In this situation of strained resources, the teachers were expected to
try out new ways of organizing their tuition, for example, by
consolidating groups organized according to levels of language
proficiency and needs. In the different groups in which Merilinka
participated, there were, however, 25 to 40 students from all over the
world with a range of professions, experiences, and future goals. Thus it
is not surprising that the teachers admitted to having difficulty in finding
ways of working that focussed on workplace-related language.

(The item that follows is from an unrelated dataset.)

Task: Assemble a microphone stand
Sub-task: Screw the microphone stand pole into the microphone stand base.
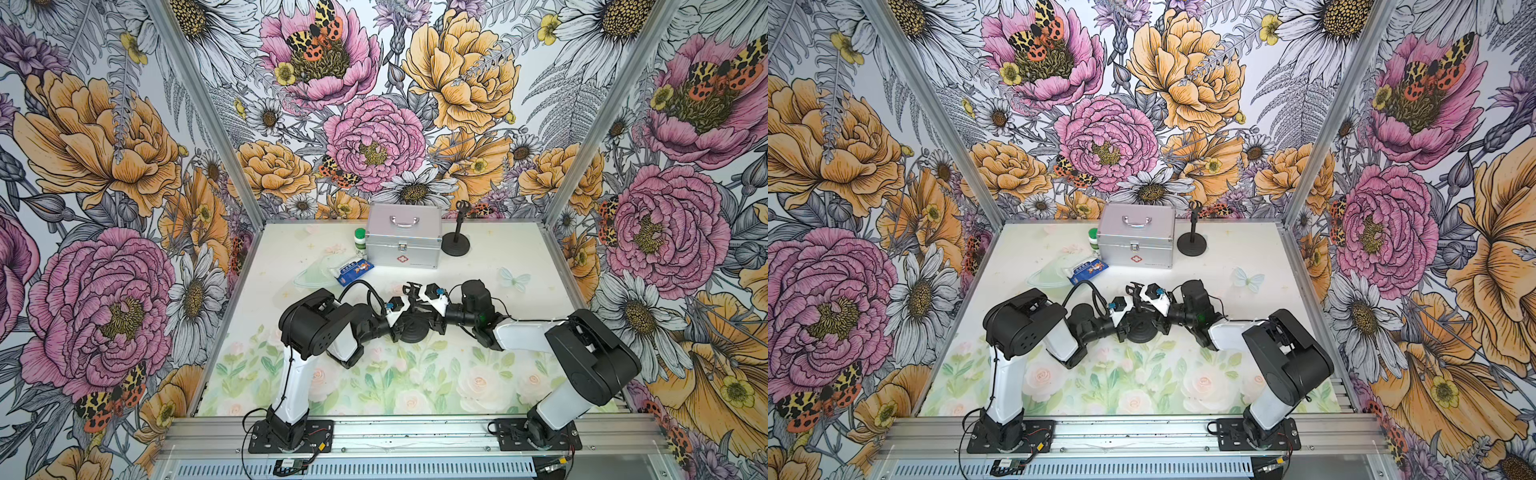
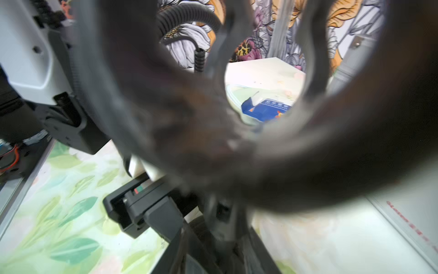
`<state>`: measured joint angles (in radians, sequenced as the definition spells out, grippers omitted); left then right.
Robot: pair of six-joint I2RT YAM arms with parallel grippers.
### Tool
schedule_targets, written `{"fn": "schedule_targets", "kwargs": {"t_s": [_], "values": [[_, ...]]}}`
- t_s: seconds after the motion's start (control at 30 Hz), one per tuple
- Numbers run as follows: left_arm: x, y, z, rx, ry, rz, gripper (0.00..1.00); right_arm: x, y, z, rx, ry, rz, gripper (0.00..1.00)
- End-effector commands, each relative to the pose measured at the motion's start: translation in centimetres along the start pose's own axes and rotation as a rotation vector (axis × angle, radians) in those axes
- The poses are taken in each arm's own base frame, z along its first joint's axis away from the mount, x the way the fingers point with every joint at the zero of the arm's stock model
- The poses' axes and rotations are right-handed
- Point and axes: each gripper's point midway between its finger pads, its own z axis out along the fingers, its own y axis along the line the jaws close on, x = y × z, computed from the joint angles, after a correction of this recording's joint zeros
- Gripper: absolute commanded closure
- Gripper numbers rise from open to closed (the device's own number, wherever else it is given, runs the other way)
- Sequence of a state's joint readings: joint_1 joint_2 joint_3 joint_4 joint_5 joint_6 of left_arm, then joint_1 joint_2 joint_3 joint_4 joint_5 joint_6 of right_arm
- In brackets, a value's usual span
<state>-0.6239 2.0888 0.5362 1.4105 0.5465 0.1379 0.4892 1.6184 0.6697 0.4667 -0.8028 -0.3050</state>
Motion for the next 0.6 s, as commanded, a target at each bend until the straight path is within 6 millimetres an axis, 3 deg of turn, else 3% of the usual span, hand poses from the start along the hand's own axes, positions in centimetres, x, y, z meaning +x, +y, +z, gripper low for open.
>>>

Because coaches and teachers have very little knowledge of the
circumstances and activities at the work placement of their students, the
coaches and teachers were left to rely on their general knowledge of
working life and on sheer assumptions about the language demands of
different work placements. In the classroom, students often worked
individually, with newspaper articles in easy Swedish and texts about
peoples working lives in Sweden. Writing activities that mostly focused
on grammar, such as word order and verb tense, were copied from
different types of general language text books and rarely dealt with
vocabulary or language use with particular relevance for employment or
working life. According to the teachers, this general content was chosen
to support their students participation in social interactions at the work
placements, for example, during lunch breaks, even if this was not
explicitly made clear to the students.

DISCUSSION
The understanding of affordances as action potentials (van Lier,
2004, p. 92) is certainly relevant in the discussion of Merilinkas
possibilities to participate in interactions at the preschool. Yet the
question is whether Merilinka actually perceived the affordances and
interactions at hand as learning potentials and whether the preschool
work placement actually promotes language acquisition as prescribed by
the criteria of the municipality.
The assumption made by the coach about the language richness of
the preschool is in many ways supported in the data, although the role of
body language, deictic expressions, foreigner talk, and simplified
Swedish also turns out to be crucial in the preschool communication.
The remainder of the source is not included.